The release of lipases and amylases from the pancreatic cells is the major trigger for fat necrosis in the pancreas. This processed is usually triggered by several factors leading to inflammation of the pancreas, otherwise known as pancreatitis. Causes of acute pancreatitis include alcohol, gall bladder stones, poisoning, and insect bites. Since fat necrosis in the pancreas is triggered by an inadvertent release of enzymes, this process is also referred to as enzymatic fat necrosis. Breast tissues can also give rise to fat necrosis. The trigger for this is usually trauma.Cellular Mechanisms of Necrosis Essay.

Fibrinoid Necrosis

This is a pattern which not grossly discernible but can be seen microscopically.
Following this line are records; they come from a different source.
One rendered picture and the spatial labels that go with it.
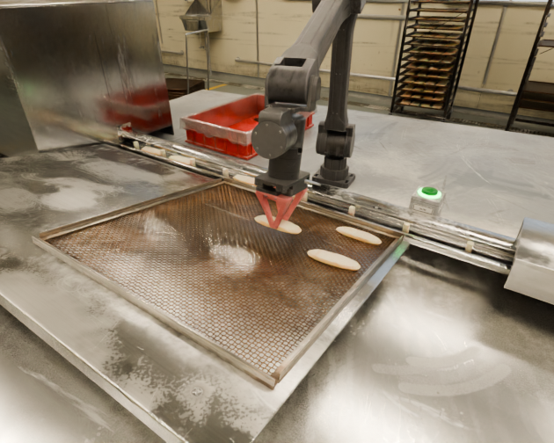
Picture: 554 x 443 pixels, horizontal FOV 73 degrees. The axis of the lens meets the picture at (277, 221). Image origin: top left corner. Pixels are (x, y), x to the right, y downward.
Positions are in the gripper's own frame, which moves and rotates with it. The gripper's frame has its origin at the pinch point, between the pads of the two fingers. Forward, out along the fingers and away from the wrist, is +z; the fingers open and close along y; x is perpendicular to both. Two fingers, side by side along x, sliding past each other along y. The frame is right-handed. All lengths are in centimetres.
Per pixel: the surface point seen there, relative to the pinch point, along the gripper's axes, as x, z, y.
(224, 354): -10.2, 3.3, -30.9
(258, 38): 313, -43, 492
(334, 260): -12.7, 3.4, -1.7
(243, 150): 42, 4, 51
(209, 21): 386, -60, 463
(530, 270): -43.8, 2.7, 17.0
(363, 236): -13.9, 3.5, 11.6
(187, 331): -4.2, 3.2, -30.5
Fibrinoid necrosis is a pattern of cell death characterized by endothelial damage and exudation of plasma proteins (especially fibrin).

Gangrenous Necrosis

See description in the introduction above. Not a true pathological type, rather, it is a clinical term describing coagulative necrosis (dry gangrene) or sometimes liquefactive necrosis (wet gangrene) affecting the extremities. Cellular Mechanisms of Necrosis Essay.